5 comments

  • caleb_perez 12 hours ago

    If anyone wants it i can send ya the whole loop diagram or the memory layout on how the Memory Fusion Engine is truly persistent.

  • bradydward 10 hours ago

    We've been running something conceptually similar but with a deliberately simpler memory model - flat markdown files (MEMORY.md for curated long-term recall, daily logs for raw session notes) instead of a graph structure.

    The tradeoff we found: graph-based memory is more queryable but adds architectural complexity that breaks when the runtime crashes or the agent needs to be inspected by a human. Flat files are readable, git-diffable, and survive catastrophic failures better.

    The loop you describe (reconstruct > reason > decide > execute > record) matches almost exactly what we landed on. The part that's still unsolved for us is "update memory" - specifically, who decides what's worth keeping long-term vs discarding. Right now it's the agent's judgment call, which works until it isn't.
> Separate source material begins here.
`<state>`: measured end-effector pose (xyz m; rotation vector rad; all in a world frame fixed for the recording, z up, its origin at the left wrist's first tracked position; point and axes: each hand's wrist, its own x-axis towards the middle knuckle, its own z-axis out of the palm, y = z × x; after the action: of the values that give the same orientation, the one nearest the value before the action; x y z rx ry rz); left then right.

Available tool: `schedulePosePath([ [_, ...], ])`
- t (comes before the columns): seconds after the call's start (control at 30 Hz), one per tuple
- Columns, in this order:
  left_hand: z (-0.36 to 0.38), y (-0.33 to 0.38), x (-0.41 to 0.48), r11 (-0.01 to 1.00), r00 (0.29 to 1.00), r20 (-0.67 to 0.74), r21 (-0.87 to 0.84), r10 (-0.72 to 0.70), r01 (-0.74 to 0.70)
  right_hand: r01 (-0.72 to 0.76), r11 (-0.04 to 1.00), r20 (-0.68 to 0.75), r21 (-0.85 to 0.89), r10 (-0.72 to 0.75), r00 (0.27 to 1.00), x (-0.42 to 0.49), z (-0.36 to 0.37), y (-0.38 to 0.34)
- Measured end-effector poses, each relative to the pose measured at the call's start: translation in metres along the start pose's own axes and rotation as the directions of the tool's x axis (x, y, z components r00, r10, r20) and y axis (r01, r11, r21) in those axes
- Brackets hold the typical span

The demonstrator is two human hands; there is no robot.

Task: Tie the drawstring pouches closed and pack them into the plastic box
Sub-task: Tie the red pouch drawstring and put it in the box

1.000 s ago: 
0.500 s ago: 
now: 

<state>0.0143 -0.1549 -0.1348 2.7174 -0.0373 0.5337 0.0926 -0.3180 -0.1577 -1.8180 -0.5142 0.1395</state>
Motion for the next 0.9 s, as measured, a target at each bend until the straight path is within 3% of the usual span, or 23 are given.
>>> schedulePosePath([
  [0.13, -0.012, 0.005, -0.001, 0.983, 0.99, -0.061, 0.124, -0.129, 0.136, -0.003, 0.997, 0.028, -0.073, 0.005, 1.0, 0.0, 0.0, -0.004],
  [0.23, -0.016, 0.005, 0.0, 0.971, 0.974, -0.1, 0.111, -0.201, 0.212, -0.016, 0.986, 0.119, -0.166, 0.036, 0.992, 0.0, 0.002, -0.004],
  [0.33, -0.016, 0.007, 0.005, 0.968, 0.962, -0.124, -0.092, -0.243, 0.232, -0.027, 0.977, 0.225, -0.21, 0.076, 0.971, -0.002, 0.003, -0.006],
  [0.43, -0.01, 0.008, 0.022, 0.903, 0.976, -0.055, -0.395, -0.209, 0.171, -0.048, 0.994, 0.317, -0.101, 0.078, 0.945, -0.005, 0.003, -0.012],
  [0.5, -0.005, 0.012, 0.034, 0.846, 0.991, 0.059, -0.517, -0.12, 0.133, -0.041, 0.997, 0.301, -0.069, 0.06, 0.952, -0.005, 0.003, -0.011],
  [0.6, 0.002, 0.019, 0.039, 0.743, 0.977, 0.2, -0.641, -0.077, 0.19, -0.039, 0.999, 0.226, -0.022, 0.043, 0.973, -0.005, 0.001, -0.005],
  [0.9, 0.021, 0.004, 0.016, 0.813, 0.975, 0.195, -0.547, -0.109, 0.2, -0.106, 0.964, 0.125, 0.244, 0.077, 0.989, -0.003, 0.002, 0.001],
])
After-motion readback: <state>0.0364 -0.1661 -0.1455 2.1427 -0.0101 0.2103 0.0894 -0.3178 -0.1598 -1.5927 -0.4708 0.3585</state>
    Curious what your Memory Fusion Engine does differently at the curation layer - is it content-based similarity, recency weighting, or something else?

    • caleb_perez 8 hours ago

      Yeah, I chased that same problem for a while too. What cracked it open for me was using a different ruler entirely. It stopped being what’s the closest memory and turned into what still matters, what’s about to matter, why, and what can change those priorities..

      That’s honestly where it stopped being retrieval and started feeling more like actual memory. So far it hasn’t really left me hanging in any work scenarios, even in chaos or multi-process situations, because it’s constantly updating continuity and direction as things change.

      Then it kind of just naturally solved a way to handling decay / consolidation once the history gets long. At one point I several thousand revolving memories but I haven't found any weaknesses yet.